We noted that some of the studies included self-reported scores in their publications, but, unfortunately, we found these to be an overly enthusiastic assessment, and observed a large discrepancy when compared with mean RQS results from our multireader analysis [51, 52]. It is not a new phenomenon that researchers tend to overestimate their results and report them within a rose-tinted frame of enthusiasm. This is just a cautionary note for reviewers, editors, and readers to aid correct evaluation of self-reported RQS scores based on our evidence.

Our study had some limitations. We only included a limited amount of papers, but according to the guidelines, it is still more than the minimum required sample size for the inter-rater reliability studies [16]. Moreover, we included articles only from European Radiology. However, in the field of medical imaging, European Radiology is the Q1 journal with the highest number of radiomics publications over the past 2 years, ensuring the quality of the studies from a selection of diverse radiomics research areas. In addition, although we intended to explore the effects of training in our study, we did not find any positive effects of training on the reproducibility of RQS. On the one hand, using only one paper as a teaching example might not be sufficient to capture a significant difference.
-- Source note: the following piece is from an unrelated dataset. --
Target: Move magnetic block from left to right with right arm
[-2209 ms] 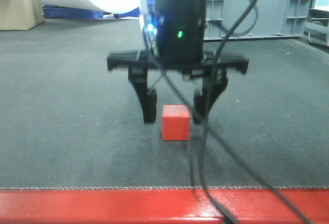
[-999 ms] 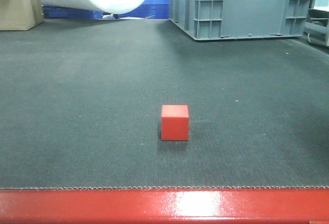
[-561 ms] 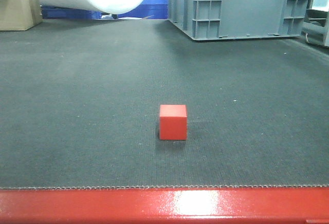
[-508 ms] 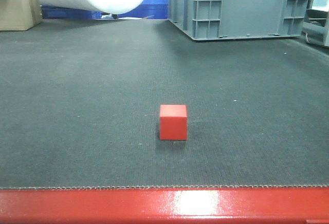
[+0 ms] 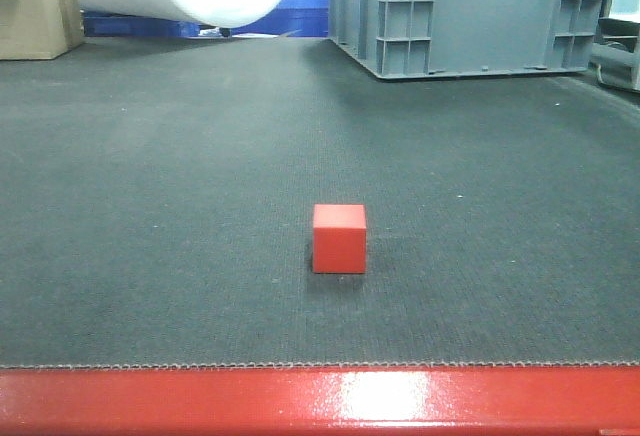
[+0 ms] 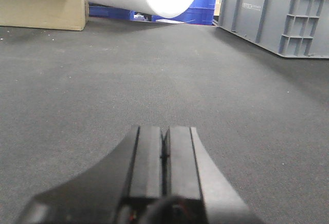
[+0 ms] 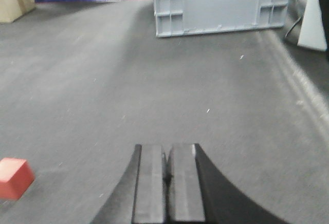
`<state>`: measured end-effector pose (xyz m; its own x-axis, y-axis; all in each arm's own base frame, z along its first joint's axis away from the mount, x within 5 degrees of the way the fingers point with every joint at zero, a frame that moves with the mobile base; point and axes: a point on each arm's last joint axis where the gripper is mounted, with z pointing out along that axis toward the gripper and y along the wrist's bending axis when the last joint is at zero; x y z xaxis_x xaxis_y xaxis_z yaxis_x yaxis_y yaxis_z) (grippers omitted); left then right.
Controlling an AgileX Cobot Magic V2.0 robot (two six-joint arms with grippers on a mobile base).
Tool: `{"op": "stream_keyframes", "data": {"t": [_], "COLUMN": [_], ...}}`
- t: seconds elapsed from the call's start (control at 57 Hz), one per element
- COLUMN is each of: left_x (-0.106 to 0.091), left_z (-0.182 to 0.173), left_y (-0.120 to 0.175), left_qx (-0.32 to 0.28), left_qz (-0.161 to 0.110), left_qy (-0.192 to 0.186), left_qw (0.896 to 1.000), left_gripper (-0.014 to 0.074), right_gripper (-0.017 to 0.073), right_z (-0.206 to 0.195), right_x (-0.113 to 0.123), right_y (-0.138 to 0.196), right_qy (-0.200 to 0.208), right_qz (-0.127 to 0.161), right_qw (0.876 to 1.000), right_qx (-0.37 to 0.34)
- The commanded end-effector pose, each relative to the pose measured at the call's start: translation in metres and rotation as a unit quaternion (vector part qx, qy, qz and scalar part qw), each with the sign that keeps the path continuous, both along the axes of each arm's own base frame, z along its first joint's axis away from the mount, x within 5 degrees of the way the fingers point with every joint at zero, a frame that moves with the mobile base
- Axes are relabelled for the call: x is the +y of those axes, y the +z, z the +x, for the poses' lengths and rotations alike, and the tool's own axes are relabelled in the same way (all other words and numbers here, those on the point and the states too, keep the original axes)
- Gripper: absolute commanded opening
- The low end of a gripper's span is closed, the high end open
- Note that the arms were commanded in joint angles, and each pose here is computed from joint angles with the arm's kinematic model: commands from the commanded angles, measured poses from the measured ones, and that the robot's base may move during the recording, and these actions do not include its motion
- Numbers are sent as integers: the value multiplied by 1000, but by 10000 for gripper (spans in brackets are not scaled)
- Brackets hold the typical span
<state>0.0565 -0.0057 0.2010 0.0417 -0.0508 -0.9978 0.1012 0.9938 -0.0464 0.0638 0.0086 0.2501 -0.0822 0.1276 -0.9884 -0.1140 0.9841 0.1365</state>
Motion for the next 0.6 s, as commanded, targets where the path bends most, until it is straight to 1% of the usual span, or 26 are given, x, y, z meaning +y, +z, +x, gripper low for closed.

On the other hand, a tool that requires extensive training, even among researchers in the field, to reach adequate reproducibility reveals the limitations of the RQS. Moreover, we have not investigated the effect of training for inter-rater reliability analysis; however, we think the effect of training might be too small to detect as we already found that the intra-rater reliability was moderate to excellent.

In conclusion, we have come a long way in the field of radiomics research, but on the long road to clinical implementation, we need reproducible scoring systems as much as we need reproducible radiomics research. We hope that our recommendations for a more straightforward radiomics quality assessment tool will help researchers, reviewers, and editors to achieve this goal.